How should one use Disruptor (Disruptor Pattern) t

2019-01-21 02:11发布

问题:

As the RingBuffer up-front allocates objects of a given type, how can you use a single ring buffer to process messages of various different types?

You can't create new object instances to insert into the ringBuffer and that would defeat the purpose of up-front allocation.

So you could have 3 messages in an async messaging pattern:

  1. NewOrderRequest
  2. NewOrderCreated
  3. NewOrderRejected

So my question is how are you meant to use the Disruptor pattern for real-world messageing systems?

Thanks

Links: http://code.google.com/p/disruptor-net/wiki/CodeExamples

http://code.google.com/p/disruptor-net

http://code.google.com/p/disruptor

回答1:

One approach (our most common pattern) is to store the message in its marshalled form, i.e. as a byte array. For incoming requests e.g. Fix messages, binary message, are quickly pulled of the network and placed in the ring buffer. The unmarshalling and dispatch of different types of messages are handled by EventProcessors (Consumers) on that ring buffer. For outbound requests, the message is serialised into the preallocated byte array that forms the entry in the ring buffer.

If you are using some fixed size byte array as the preallocated entry, some additional logic is required to handle overflow for larger messages. I.e. pick a reasonable default size and if it is exceeded allocate a temporary array that is bigger. Then discard it when the entry is reused or consumed (depending on your use case) reverting back to the original preallocated byte array.

If you have different consumers for different message types you could quickly identify if your consumer is interested in the specific message either by knowing an offset into the byte array that carries the type information or by passing a discriminator value through on the entry.

Also there is no rule against creating object instances and passing references (we do this in a couple of places too). You do lose the benefits of object preallocation, however one of the design goals of the disruptor was to allow the user the choice of the most appropriate form of storage.



回答2:

There is a library called Javolution (http://javolution.org/) that let's you defined objects as structs with fixed-length fields like string[40] etc. that rely on byte-buffers internally instead of variable size objects... that allows the token ring to be initialized with fixed size objects and thus (hopefully) contiguous blocks of memory that allow the cache to work more efficiently.

We are using that for passing events / messages and use standard strings etc. for our business-logic.



回答3:

Back to object pools.

The following is an hypothesis.

If you will have 3 types of messages (A,B,C), you can make 3 arrays of those pre-allocated. That will create 3 memory zones A, B, C.

It's not like there is only one cache line, there are many and they don't have to be contiguous. Some cache lines will refer to something in zone A, other B and other C.

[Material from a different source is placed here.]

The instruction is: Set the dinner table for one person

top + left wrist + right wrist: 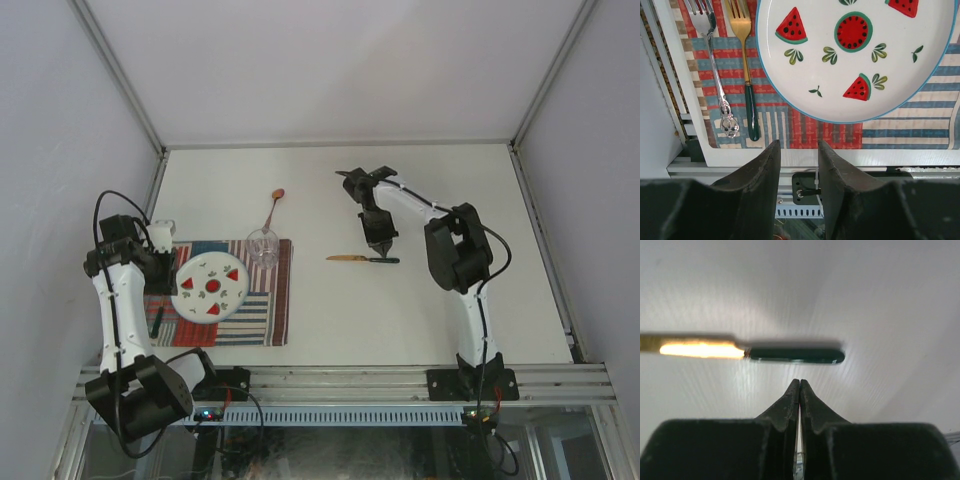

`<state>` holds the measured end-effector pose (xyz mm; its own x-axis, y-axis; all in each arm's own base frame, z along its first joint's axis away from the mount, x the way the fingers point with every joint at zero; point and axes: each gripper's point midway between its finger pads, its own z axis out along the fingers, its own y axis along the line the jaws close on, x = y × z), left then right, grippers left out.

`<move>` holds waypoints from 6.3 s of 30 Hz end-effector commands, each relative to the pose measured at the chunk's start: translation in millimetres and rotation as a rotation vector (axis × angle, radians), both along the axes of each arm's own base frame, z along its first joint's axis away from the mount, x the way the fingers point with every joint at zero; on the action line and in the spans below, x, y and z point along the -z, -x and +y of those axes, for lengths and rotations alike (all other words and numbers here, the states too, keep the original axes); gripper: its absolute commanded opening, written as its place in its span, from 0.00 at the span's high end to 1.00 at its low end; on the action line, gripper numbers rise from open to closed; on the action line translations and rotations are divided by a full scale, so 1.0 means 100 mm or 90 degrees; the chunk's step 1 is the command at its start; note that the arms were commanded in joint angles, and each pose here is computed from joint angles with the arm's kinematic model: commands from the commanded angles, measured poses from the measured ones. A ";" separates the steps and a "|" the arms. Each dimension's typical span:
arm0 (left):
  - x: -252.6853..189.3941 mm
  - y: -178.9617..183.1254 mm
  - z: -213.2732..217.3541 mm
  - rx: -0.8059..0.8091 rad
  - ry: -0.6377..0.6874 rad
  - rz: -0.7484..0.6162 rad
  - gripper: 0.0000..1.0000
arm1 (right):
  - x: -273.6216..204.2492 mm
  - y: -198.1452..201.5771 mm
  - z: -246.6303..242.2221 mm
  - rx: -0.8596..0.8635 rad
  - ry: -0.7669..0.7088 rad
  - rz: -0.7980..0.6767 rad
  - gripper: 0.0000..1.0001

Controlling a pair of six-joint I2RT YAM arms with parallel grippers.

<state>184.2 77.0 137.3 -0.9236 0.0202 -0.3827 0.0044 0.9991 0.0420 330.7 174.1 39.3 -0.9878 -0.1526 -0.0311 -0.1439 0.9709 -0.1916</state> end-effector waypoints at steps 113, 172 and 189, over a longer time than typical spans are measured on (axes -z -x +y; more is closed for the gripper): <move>-0.17 0.08 0.11 -0.019 -0.001 -0.005 0.60 | 0.18 0.63 -0.17 0.069 -0.019 0.032 1.00; -0.26 0.14 0.06 -0.058 0.005 -0.017 0.60 | 0.36 0.37 0.45 0.100 -0.013 -0.039 1.00; -0.40 -0.12 0.13 -0.104 0.031 -0.026 0.60 | 0.36 -0.21 0.34 0.119 -0.059 -0.048 1.00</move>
<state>182.0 84.1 155.1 -0.9322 -0.1302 -0.3377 -0.1303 0.9912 -0.0227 335.4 204.8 14.6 -0.9937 0.0571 -0.0963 0.0682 0.9909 -0.1164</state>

So the ring buffer entry can have 1 reference to a common ancestor or interface of A & B & C.

The problem is to select the instance in the pools; the simplest is to have the same array length as the ring buffer length. This implies a lot of wasted pooled objects since only one of the 3 is ever used at any entry, ex: ring buffer entry 1234 might be using message B[1234] but A[1234] and C[1234] are not used and unusable by anyone.

You could also make a super-entry with all 3 A+B+C instance inlined and indicate the type with some byte or enum. Just as wasteful on memory size, but looks a bit worse because of the fatness of the entry. For example a reader only working on C messages will have less cache locality.

I hope I'm not too wrong with this hypothesis.